Money can’t buy you love and acceptance, but at least it can buy your lunch

Today a young shop assistant remarked on my red finger nails, and how she wished she could achieve the nail length I have. I smiled and thanked her, but admitted that I need to use shellac polish as the hormones I am taking cause my nails to be extremely brittle, and that they otherwise too readily, and too often, peel, shatter and split past my quick. Despite my extensive reading beforehand to search for all possible outcomes, I don’t remember reading any references to the possibility that a drastic reduction in testosterone could interfere with my body’s ability to lay down keratin in my nails. My hormone specialist has promised to trawl the journals to try to find a solution for me, bless his little cotton socks. It is unlikely, though, due to the dearth of studies on cross hormones and transitioning.

The shop assistant replied “oh … the hormones my boyfriend takes cause his nails to be really hard, so he struggles to trim and file them”. It took me 0.25 second and several blinks of my eyelids to realise that she had just very probably told me that she has a trans boyfriend experiencing the effects of vastly increased testosterone. I wanted to ask, but there were others behind me waiting to be served. 

I left the shop, sat down in my car and promptly started crying.
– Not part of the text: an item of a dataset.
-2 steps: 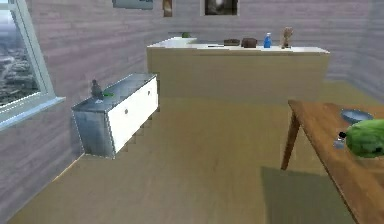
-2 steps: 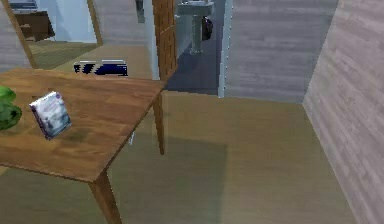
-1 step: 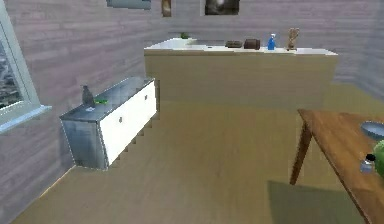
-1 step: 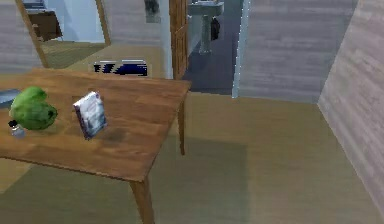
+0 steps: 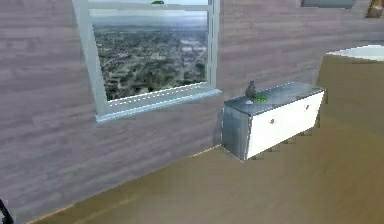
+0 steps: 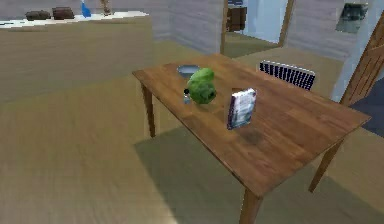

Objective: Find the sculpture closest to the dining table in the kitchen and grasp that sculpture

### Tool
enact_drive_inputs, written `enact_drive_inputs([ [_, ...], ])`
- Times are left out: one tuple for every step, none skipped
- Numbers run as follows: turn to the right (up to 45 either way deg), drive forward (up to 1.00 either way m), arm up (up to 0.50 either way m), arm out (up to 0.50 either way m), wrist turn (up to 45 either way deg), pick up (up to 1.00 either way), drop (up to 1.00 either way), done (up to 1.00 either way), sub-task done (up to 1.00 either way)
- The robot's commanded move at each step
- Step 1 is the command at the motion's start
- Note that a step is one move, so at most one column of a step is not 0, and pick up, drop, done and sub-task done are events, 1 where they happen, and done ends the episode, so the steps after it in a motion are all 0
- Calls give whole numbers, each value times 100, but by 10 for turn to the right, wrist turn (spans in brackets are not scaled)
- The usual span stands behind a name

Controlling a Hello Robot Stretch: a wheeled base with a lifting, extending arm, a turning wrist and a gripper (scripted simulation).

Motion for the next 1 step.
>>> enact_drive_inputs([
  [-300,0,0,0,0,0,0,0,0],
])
I shed tears for how comfortable she was in telling me … someone that she sees for a matter of minutes not even once a week, and someone who’s name she doesn’t know. I shed tears for the joy that future generations of trans folk, generally speaking, in Australia at least, will have vastly improved and much more fulfilling lives than those that have beaten this path before them. I shed tears because … well that’s just who I am now.

THIS IS THE LEVEL OF TRANS OPENNESS WE ALL NEED TO FIGHT FOR!